Peynirsiz Kahvaltı Olmaz.
"Biliriz ki, peynirsiz bir kahvaltı sofrası sofradan sayılmaz. Açlığımızı bastırmak için hemen buzdolabına koşup, peynir ekmek ikilisine saldırmaya alışmışız. Peynir, protein açısından zengin, enerjisi bol bir besin. Örneğin, 100 gr. gravyer peynirde, 250 gr. et kadar protein var."
Sadece bu değil, kalsiyum ve B2 vitamini yönünden de zengin. Peynirin sindirimi sütten daha kolay. Çünkü süt işlemlerden geçip de peynir olunca sütteki bazı enzimleri atmış oluyor. Her yaştan insanın beslenmesinde peynir çok önem kazanıyor.
Peynir üretiminde ilk sırayı Hollanda, Fransa, İtalya ve İsviçre alıyor. Türkiye'de de zengin peynir çeşidi hemen göze çarpıyor.
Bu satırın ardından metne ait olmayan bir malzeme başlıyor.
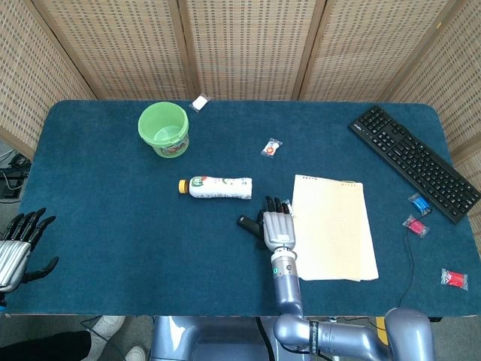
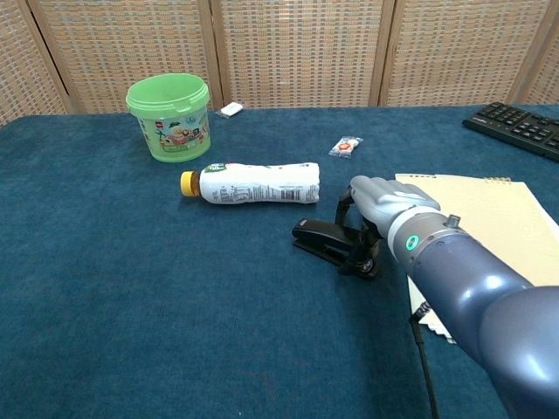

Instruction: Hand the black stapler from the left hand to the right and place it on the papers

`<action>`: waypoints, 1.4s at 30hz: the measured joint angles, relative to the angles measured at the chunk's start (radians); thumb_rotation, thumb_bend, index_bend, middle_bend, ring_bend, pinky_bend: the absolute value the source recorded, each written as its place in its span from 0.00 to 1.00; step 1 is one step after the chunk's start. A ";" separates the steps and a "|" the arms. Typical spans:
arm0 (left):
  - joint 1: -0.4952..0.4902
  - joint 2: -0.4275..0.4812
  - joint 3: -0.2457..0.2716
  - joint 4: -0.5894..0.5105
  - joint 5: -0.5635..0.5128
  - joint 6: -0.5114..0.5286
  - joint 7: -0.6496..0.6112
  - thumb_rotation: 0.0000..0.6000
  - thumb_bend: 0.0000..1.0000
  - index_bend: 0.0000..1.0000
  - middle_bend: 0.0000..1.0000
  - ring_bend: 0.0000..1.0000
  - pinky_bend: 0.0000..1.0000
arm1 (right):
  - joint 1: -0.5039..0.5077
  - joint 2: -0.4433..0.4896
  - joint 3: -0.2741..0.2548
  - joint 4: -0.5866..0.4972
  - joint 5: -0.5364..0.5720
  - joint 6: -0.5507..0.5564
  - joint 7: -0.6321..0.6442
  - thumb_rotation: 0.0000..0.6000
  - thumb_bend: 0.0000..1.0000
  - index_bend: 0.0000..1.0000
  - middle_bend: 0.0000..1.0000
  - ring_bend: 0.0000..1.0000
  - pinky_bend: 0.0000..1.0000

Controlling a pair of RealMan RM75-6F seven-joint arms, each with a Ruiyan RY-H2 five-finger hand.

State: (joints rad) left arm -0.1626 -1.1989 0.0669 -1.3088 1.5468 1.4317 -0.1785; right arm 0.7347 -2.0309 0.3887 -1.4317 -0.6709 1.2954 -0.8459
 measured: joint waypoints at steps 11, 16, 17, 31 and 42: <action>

Van'ın otlu peyniri, Urfa peyniri veya tulum peyniri ilk anda akla gelenler oluyor.
Avrupa mutfaklarında peynirin önemli bir yer edindiği kesin. Maltalılar peyniri ızgarada kızartıp günün herhangi bir saatinde tüketiyorlar. Onların keçi peynirleri başlı başına bir yemek yani. Peynir, Fransızlar için neredeyse bir ana yemek kadar önemli olmuş. Özellikle akşam saatlerinde şarap ve peynir tüketmek neredeyse bir rituele dönüşüyor. Bunun bir kültür olduğunu düşünüyorlar. Fransızlar, rokfor ve camembert başta olmak üzere ürettikleri 400'e yakın peynir çeşidiyle haklı bir gurur duyuyor. İsviçreliler için de peynir çok önemli. Keçi peynirleri ve bundan yapılan fondüler de dünyaca ünlü.
Hollanda'nın kimyon, karabiber gibi çeşitli baharatlarla çeşnilendirilmiş edam ve gouda ve füme peynirleriyle Danimarka'nın danblue adındaki küflü peyniri peynir dünyasının önemli çeşitlerinden birkaçı.
Bizde neler var? En başta çeşitli yörelere göre yapılışı biraz farklılık gösteren tulum peyniri var. Erzincan, Erzurum, İzmir ve Trakya bölgesine kadar geniş bir alana yayılan yerlerde üretiliyor. Adapazarı, Bolu, Balıkesir, Düzce ve Hendek gibi yörelerde yapılan Çerkes peyniri de çok ünlü.